The naming of Angelina caused some controversy. It was chosen by Benjamin Valz, director of the Marseille Observatory, in honour of the astronomical station of that name operated by Baron Franz Xaver von Zach on the mountains above the city. At the time, asteroids were supposed to receive names from classical mythology, and several astronomers protested against the choice. Tempel noted that if the second 'n' were removed, the complaints would be satisfied (referring to Angelia, a minor Greek deity). However, Valz's choice stayed.

== Physical characteristics ==

Angelina is a E-type asteroid, a rare type of asteroid with a reflective surface rich in enstatite. It has a diameter of approximately 50 km, making it the second-largest known E-type asteroid after 44 Nysa. Angelina has an exceptionally high albedo of 0.483.

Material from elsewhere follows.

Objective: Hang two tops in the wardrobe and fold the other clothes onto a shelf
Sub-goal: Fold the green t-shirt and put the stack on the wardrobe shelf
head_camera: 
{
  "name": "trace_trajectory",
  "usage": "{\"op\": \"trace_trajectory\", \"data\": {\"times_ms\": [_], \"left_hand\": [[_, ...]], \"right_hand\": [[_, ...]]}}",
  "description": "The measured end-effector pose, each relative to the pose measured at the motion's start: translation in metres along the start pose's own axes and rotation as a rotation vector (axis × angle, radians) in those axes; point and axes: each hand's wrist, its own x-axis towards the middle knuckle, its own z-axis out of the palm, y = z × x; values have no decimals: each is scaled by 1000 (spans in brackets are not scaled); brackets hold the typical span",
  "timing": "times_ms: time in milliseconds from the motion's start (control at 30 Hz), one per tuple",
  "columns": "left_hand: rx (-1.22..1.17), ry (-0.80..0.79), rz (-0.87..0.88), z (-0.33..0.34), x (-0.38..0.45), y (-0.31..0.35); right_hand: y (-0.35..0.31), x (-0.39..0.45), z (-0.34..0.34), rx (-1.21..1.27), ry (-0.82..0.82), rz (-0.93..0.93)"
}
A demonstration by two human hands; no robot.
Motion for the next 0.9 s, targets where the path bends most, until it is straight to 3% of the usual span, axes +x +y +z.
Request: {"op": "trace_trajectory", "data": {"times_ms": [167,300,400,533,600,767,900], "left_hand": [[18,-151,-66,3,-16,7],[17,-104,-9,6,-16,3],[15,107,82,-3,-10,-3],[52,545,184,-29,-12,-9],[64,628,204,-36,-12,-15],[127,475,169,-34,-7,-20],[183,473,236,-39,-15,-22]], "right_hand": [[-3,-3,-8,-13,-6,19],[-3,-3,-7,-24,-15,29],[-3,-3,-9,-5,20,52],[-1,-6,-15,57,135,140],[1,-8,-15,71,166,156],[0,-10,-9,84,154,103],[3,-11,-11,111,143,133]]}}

Back when asteroids were generally assumed to have low albedos, Angelina was thought to be the largest of this class, but modern research has shown that its diameter is only a quarter of what was previously assumed, an error caused by its exceptional brightness. Traditional calculations had suggested that since Angelina has an absolute magnitude of 7.7 and an albedo of 0.15, its diameter would have been around 100 km. However, a 2004 occultation showed a cross-sectional profile of only 48 × 53 km. Angelina was observed by Arecibo radar in January 2010.